- Problem
Every picture is to be removed, and all the data is to be copied exactly.

- Dataset excerpt
· · ·
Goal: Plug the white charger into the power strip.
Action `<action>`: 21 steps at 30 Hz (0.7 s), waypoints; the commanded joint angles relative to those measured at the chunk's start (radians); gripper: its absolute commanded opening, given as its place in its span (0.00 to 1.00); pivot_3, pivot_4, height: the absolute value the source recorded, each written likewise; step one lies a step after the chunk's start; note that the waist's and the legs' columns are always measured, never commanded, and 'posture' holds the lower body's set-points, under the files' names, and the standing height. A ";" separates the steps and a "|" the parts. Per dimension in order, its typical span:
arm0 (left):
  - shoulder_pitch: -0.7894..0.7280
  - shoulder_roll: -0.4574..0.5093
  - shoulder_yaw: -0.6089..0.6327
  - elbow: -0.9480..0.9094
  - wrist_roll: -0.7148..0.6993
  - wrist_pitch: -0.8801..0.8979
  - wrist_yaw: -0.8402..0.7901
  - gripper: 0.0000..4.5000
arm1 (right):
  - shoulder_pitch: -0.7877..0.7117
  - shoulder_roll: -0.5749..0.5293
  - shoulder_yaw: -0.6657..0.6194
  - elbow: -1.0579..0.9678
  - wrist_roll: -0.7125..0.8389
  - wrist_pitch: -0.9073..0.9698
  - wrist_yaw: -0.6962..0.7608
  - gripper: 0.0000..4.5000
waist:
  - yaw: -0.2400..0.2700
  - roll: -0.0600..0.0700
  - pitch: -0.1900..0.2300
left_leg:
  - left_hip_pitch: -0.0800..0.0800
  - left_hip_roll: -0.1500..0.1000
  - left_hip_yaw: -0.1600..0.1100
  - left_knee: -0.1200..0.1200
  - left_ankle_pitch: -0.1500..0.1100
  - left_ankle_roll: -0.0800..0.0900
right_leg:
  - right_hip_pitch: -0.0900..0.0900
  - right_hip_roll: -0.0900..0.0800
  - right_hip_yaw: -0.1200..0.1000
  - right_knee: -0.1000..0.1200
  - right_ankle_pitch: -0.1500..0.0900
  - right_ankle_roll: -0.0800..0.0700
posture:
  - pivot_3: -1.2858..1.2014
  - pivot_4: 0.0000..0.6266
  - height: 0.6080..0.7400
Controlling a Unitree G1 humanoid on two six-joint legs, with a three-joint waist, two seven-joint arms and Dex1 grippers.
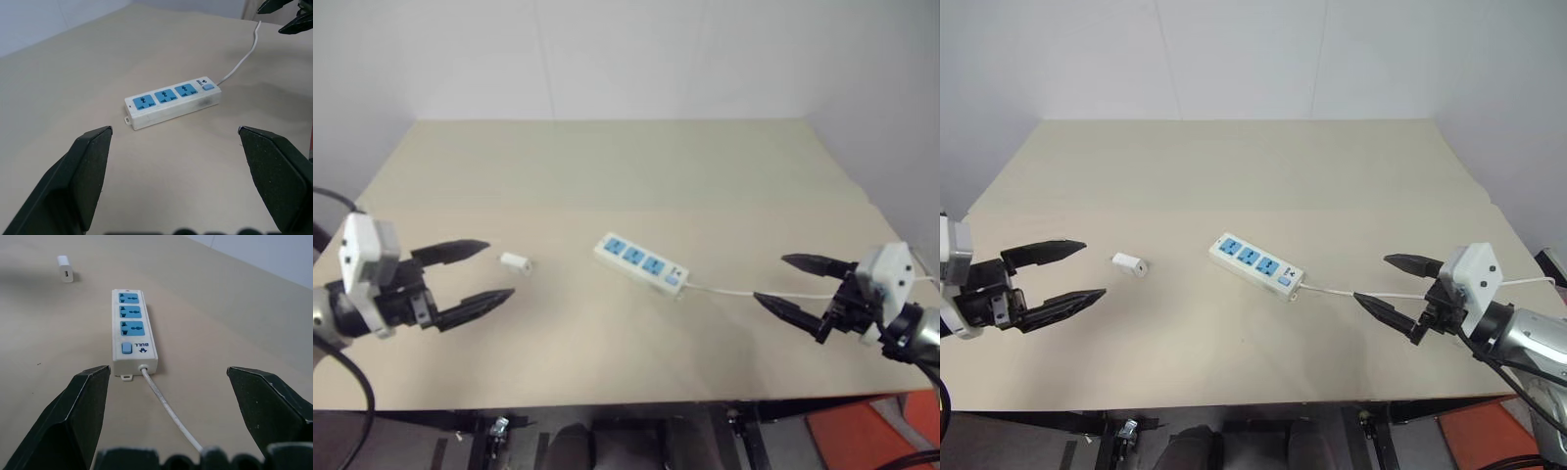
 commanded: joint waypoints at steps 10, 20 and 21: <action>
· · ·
- Solution
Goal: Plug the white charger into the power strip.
Action `<action>`: 21 steps at 30 Hz (0.7 s), waypoints; the commanded joint angles relative to those measured at the chunk's start (radians); gripper: its absolute commanded opening, given as its place in its span (0.00 to 1.00); pivot_3, pivot_4, height: the absolute value the source recorded, each written likewise; step one lies a step after the chunk's start; note that the waist's and the legs' columns are always measured, never commanded, and 'posture' holds the lower body's set-points, under the files' names, and the standing height. A ";" separates the steps and a "|" the parts. Per dimension in order, its typical span:
arm0 (left):
  - shoulder_pitch: -0.7894..0.7280
  - shoulder_roll: -0.4574..0.5093
  - shoulder_yaw: -0.6089..0.6327
  - elbow: -0.9480..0.9094
  - wrist_roll: -0.7148..0.6993
  - wrist_pitch: -0.8801..0.8979
  - wrist_yaw: -0.8402..0.7901
  - gripper: 0.0000..4.5000
arm1 (right):
  - shoulder_pitch: -0.7877..0.7117
  - shoulder_roll: -0.5749..0.5293
  - shoulder_yaw: -0.6657..0.6194
  - elbow: -1.0579..0.9678
  - wrist_roll: -0.7125..0.8389
  - wrist_pitch: -0.9073..0.9698
  - wrist_yaw: -0.6962..0.7608
  - gripper: 0.0000..4.5000
waist:
  - yaw: -0.2400..0.2700
  - roll: -0.0600..0.0700
  - pitch: -0.1900..0.2300
left_leg:
  - left_hip_pitch: -0.0800..0.0800
  - left_hip_roll: -0.1500..0.1000
  - left_hip_yaw: -0.1600..0.1100
  - left_knee: -0.1200..0.1200
  - left_ankle_pitch: -0.1500..0.1100
  - left_ankle_roll: -0.0800..0.0900
right_leg:
  - right_hip_pitch: -0.0900..0.0900
  - right_hip_roll: -0.0900..0.0800
  - right_hip_yaw: -0.1200..0.1000
  - right_knee: -0.1000..0.1200
  - right_ankle_pitch: -0.1500..0.0900
  - right_ankle_roll: -0.0800..0.0700
posture:
  - pivot_3: -1.2858..1.2014
  - pivot_4: 0.0000..0.6266
  - height: 0.6080..0.7400
Controlling a Unitree G1 humanoid on two six-joint legs, with a three-joint waist, two seven-joint arms and Dex1 grippers.
 commanded: joint waypoints at steps 10, 20 and 21: <action>

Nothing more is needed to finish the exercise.